I’ve been writing about two Chinese authors for this month’s Prospect, and it just has struck me that Will’s June column about “autonyms”—words that in some way embody themselves—touches on something that is fundamental to all languages, but that is far more obvious in character-based ones: all writing has its roots in autonymy. For example, take a few Mandarin Chinese characters:

中 (Zhong) means “middle,” and is based on the image of an arrow striking the centre of a target, and perhaps also the idea of a flag flying

国 (Guo) means “kingdom,” and is based on the image of a square of land within which stands a highly stylized piece of jade, representing the wealth of that land. This is, however, the “simplified” version of the character; the pre-20th century, “traditional” form contains within its outer square the characters representing a town and a weapon, indicating a defended territory.

人 (Ren) means “person” or “people,” and is based on the image of a standing person—one of the most basic and ancient of all characters, and the basis for many other sets of meanings (大, for instance, connotes “large,” as it represents someone stretching their arms out; while 天 connotes “heaven” because it represents a large man with the sky above him)

Put these together and you have a phrase that reads “middle kingdom people/person,” or, as we might more simply put it, “Chinese person/people.”

Similarly, in Japanese, take these two characters:

日 (Ni) meaning “sun” or “day,” based on the image of the sun—a circle with a dot in it that has over time become a square with a stroke across its centre. Rather wonderfully, the symbol for the moon is the same but with “legs” drawn in underneath it, 月, as it has to run faster around the earth.

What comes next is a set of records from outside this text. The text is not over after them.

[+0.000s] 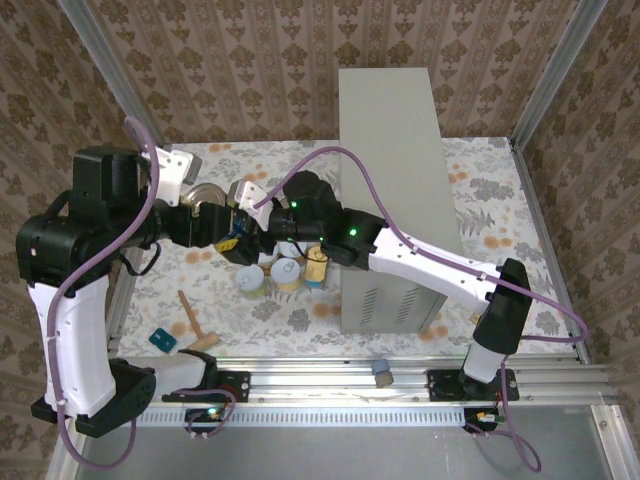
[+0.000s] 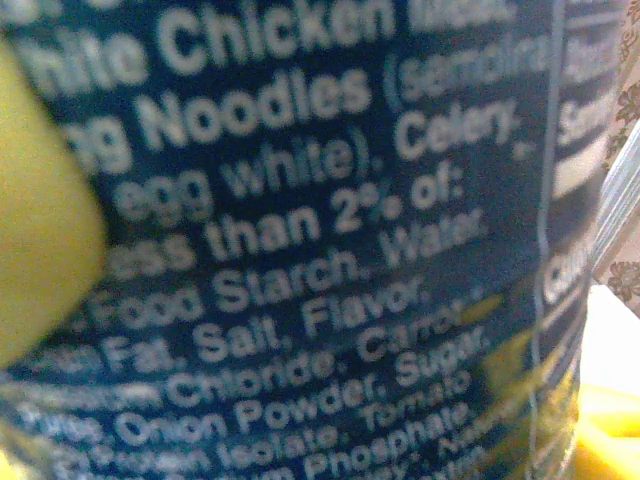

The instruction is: Place and organize the canned foods onto the counter

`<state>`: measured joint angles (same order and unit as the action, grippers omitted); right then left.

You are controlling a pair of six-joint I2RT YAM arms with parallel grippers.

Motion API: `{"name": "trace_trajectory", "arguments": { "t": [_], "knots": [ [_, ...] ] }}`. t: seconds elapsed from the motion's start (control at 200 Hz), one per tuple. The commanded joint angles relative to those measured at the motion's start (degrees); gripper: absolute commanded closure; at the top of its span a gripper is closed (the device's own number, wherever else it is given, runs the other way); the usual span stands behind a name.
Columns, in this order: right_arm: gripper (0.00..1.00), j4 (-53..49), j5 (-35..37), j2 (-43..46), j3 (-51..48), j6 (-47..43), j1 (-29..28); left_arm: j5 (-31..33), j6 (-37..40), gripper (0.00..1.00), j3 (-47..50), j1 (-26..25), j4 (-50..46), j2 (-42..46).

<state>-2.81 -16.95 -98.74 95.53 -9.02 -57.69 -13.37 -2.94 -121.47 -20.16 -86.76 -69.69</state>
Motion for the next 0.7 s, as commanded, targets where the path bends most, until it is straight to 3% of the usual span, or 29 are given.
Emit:
{"name": "trace_trajectory", "arguments": {
  "t": [0.0,0.155,0.375,0.695],
  "knots": [
    [0.31,4.17,2.17,1.98,1.04,1.11,-0.76,-4.67,-0.58,0.37,-0.92,-0.23,7.81,0.52],
    [0.32,6.53,3.18,3.9,-1.13,1.37,-0.45,-3.36,-1.15,0.0,-0.16,-0.12,8.53,1.02],
    [0.33,8.23,4.57,5.89,-2.5,2.07,0.69,-0.22,-1.63,0.0,1.26,0.03,10.74,2.6],
    [0.33,8.33,6.69,8.69,-0.06,5.05,4.42,10.69,-1.19,0.0,4.94,0.65,13.15,6.76]
  ]
}}
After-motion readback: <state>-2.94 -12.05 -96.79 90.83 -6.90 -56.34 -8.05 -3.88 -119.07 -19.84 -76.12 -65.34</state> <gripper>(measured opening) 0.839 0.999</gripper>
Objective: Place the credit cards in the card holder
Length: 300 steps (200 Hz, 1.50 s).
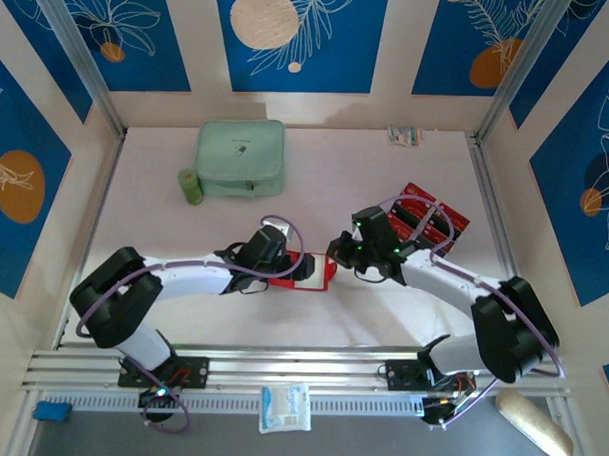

本 (Hon) meaning “origin” or “root,” based on the image of a tree (大, the same as the Chinese character for “large,” and with many of its connotations; Japanese writing is derived from Chinese) with the ground drawn in underneath it.

Put them together and you get “sun origin” or, more comprehensibly, “place of the rising sun,” which is the Japanese name for Japan (the word “Japan” is a western mangling of Ni-Hon, also pronounced Ni-Pon. The name ”China” probably derives from the early Qin dynasty).

Even our own alphabet began with the concrete. The letter “A” can be traced to a pictogram of an ox’s head in hieroglyphics; both “C” and “G” probably come from Hebrew representations of a throwing stick; “F” from the image of a hook or club in proto-Semitic; and so on.

There are massive complexities to be explored here which my potted comments barely hint at, but it remains astonishing to think that over the last 6,000 years humanity has leapt from representing the world with images to exploring its deepest workings through the layers of meaning these images have accumulated. No matter how astonishing its flights of abstraction may seem, the written word is rooted in the physical world.

2 Responses to “Revisiting autonyms”


  • But why are we so stuck on visual representation as a definitive marker of physicality and reality? Perhaps it is our obsession with invariance as a criterium for being “real.”

    Surely language is so much more rooted in material reality by its imminence in practice. It is the variance of language that makes it so imminent:

    Part of what makes an interaction “real” is that you never know how people will interpret what you put out, so rather than being caught in an abstract logical interplay of signs, you are involved in the complexities of a relationship.

    In that way language is being rooted (active verb rather than adjective) continuously in material life, and is lived. Far better to trust life than text.

  • Makes me wonder whether a “piss” falls onto grass but a “piddle” onto water. Could there be a PhD in that? (Or should I say a PhD/MPhil, and congratulate myself on a subtle jest?)